Les bandes représentatives d’immunoréactivité par rapport aux protéines totales montrent qu’il y a des nucléi avec récoltés très pauvre en protéines. Ceci nécessite l’utilisation de la technique automatisée de Western blot, qui est très sensible par rapport à la tache occidentale canonique. Cette approche peut être exécutée avec sino-européen moins de protéines par capillaire par rapport à la voie par dans les transferts Western.

Effets différentiels d’apprêtage de colostrum sur les niveaux de BiP dans les noyaux de cerveau

Les sections coronales de cerveau de rat ont été récoltées avant le premier colostrum alimentation (désamorcé) et après la première prise de nourriture (amorcée).
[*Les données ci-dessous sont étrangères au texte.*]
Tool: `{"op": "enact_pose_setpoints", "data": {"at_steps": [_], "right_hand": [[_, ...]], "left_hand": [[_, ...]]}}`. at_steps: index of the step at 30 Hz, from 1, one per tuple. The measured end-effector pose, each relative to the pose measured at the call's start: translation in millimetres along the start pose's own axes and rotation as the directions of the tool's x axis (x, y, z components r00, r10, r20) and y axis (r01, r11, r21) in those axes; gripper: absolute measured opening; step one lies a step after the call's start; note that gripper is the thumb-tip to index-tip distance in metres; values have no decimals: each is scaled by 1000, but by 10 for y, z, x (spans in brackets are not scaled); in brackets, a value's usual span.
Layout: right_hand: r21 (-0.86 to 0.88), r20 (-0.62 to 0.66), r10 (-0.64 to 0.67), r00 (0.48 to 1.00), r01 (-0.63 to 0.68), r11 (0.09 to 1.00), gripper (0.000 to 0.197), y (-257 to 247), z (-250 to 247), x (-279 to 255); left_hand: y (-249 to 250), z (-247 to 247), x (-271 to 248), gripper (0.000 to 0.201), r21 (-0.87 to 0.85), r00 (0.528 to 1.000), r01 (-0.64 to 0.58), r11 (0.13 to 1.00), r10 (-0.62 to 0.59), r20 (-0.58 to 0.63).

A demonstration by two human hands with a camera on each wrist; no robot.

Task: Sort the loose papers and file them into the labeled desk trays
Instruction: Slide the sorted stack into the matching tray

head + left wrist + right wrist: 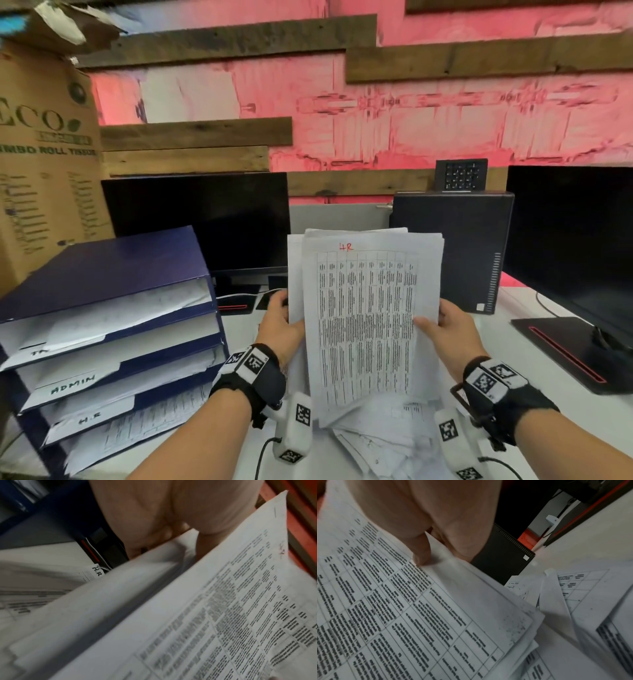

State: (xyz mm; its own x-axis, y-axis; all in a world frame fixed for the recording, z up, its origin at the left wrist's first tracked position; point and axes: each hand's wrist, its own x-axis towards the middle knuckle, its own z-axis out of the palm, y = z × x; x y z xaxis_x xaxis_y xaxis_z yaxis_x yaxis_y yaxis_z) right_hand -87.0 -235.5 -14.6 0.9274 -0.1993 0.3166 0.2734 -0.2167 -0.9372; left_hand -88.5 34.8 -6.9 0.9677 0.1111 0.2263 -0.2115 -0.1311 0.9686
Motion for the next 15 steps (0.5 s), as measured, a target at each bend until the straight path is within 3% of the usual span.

Des échantillons ont été fractionnés par électrophorèse capillaire (sur WES), et les protéines ont été quantifiés à l’aide du kit pour la coloration capillaire en protéines totales (voir le protocole). Supplémentaire immunitaire fractionnement capillaire sur le Western automatisé fourni identification des antigènes protéiques respectifs. Dans la Figure 3 a, expression de protéines représentante BiP apparaît dans le panneau supérieur, avec la protéine totale correspondante ci-dessous. BiP est une protéine chaperon de ER. Dans la Figure 3 b, immunoréactivités étalonnées sont présentées par graphiques à barres par rapport à la protéine totale correspondante.
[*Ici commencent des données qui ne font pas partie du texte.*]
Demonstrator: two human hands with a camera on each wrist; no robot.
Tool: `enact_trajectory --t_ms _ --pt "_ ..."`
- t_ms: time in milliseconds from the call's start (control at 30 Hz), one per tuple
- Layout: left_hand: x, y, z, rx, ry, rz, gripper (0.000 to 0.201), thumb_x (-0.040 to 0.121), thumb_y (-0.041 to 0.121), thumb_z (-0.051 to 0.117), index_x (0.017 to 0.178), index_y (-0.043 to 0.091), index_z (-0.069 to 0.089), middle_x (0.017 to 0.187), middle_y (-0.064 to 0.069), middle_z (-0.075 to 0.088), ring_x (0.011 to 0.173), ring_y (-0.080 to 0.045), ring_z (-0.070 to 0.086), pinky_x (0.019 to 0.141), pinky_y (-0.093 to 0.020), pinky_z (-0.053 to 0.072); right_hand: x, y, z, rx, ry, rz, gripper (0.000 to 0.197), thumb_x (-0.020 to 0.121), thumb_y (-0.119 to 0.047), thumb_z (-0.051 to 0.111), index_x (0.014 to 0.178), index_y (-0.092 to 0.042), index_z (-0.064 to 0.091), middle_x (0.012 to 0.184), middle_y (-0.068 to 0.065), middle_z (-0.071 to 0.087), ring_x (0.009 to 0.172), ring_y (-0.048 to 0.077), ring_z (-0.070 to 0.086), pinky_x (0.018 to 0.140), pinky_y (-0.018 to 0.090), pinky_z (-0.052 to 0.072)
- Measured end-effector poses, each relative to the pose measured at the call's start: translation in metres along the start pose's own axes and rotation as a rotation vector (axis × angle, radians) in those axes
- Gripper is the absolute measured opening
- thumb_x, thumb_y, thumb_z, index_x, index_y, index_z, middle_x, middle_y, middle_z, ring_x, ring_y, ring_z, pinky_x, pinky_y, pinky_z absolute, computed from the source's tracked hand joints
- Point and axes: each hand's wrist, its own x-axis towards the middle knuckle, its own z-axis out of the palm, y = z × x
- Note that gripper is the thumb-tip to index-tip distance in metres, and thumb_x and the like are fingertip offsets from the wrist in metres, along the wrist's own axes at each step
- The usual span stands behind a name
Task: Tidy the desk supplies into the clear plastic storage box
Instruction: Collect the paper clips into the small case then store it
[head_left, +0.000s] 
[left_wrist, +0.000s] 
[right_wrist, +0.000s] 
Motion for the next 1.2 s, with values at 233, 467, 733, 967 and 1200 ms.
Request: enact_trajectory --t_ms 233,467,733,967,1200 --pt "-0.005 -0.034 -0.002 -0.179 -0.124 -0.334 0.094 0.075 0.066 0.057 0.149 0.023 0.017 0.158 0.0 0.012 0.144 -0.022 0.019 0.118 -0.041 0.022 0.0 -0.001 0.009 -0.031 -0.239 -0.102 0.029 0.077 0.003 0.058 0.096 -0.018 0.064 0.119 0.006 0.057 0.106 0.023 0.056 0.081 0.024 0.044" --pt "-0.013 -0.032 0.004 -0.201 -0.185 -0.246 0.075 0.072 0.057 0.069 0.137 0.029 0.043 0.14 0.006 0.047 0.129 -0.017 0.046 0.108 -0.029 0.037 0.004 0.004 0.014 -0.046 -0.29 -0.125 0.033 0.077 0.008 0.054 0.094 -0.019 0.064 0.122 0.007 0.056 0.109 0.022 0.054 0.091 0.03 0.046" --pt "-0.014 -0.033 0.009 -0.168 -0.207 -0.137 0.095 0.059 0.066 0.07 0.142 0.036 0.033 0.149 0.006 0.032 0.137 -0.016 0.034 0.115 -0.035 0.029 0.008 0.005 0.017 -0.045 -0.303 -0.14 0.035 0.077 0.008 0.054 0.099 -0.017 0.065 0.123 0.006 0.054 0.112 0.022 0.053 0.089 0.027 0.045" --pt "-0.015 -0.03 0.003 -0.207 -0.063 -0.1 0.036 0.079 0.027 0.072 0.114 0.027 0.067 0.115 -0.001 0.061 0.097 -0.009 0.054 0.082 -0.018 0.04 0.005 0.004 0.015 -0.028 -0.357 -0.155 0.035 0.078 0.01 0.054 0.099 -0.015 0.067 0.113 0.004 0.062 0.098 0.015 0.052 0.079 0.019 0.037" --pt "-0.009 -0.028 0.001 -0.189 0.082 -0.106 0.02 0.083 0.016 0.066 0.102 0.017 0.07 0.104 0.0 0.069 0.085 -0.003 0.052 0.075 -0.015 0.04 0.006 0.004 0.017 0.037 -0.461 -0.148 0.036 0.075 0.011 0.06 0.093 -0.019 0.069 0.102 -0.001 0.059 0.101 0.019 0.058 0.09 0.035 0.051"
Dans les échantillons de tissus désamorcé, BiP niveaux en NTS étaient significativement plus que toutes les autres régions (p < 0,05, n = 4 noyaux). Apprêtage de tissus de tube digestif avec le colostrum a un effet inverse en NTS, comparativement à une augmentation BiP dans d’autres régions, par rapport au tissu désamorcé (Figure 3 b). D’amorçage a diminué de BiP en RNT (Figure 3 b) et n’avait aucun effet sur le PVN et Sopp. Cependant, l’amorçage augmenté BiP en CX, STR et FTU par rapport au tissu désamorcé. Ces données implique que BiP niveaux dans divers noyaux testé cerveau ne réagissent différemment aux amorçage du tube digestif et qu’il pas encore tout a démontré la diaphonie entre les noyaux différents testés.
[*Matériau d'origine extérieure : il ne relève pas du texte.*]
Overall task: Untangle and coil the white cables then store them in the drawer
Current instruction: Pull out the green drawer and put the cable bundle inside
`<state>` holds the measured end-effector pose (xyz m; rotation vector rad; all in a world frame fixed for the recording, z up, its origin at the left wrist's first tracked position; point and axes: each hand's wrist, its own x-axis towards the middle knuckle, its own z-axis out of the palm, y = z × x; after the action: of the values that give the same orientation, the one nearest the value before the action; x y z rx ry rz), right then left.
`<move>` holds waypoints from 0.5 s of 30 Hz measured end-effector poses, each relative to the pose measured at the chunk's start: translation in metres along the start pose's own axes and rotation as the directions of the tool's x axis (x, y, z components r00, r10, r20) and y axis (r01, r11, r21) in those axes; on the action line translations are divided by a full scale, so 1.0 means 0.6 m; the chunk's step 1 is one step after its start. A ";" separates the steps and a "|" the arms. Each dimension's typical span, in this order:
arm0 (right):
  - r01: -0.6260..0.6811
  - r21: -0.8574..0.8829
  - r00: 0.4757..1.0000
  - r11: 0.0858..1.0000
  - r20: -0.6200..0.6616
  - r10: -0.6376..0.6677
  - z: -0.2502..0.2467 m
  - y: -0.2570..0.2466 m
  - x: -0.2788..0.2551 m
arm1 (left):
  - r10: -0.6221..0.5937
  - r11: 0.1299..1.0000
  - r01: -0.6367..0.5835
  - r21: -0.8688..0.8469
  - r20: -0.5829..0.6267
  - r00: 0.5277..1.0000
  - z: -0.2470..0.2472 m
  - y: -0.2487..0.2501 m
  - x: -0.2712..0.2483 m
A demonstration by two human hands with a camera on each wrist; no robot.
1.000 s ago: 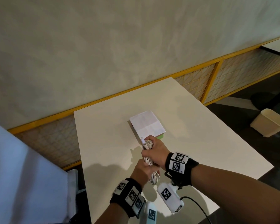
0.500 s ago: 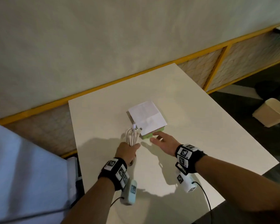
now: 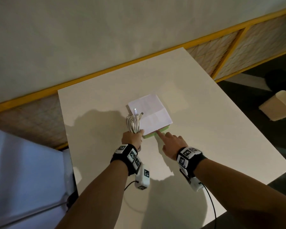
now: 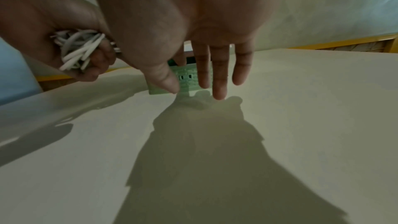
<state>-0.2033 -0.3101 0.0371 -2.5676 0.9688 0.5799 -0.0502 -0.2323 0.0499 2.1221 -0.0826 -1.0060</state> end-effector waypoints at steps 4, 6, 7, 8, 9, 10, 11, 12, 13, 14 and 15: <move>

Effets différentiels de l’amorçage de colostrum niveau ElF2a et p-elF2a dans les noyaux de cerveau

Échantillons de tissu de cerveau ont été préparés, analysés et quantifiés comme illustré dans la Figure 3 a et 3 b. Comme avec BiP niveaux (Figure 3 b), elF2a et p-elF2a les niveaux en NTS ont été élevés dans la condition désamorce par rapport à d’autres noyaux (Figure 4 b et 4C). Comme l’a démontré avec des niveaux de BiP, la réponse dans NTS d’apprêtage de tissus de tube digestif avec le colostrum était opposée à celle dans les autres noyaux. Niveaux d’elF2a et de p-elF2a en NTS ont été réduites par rapport au tissu désamorcé. Dans tous les autres noyaux testés, amorçant une augmentation des niveaux d’elF2a et de p-elF2a par rapport au tissu désamorcé (Figure 4 b et 4C).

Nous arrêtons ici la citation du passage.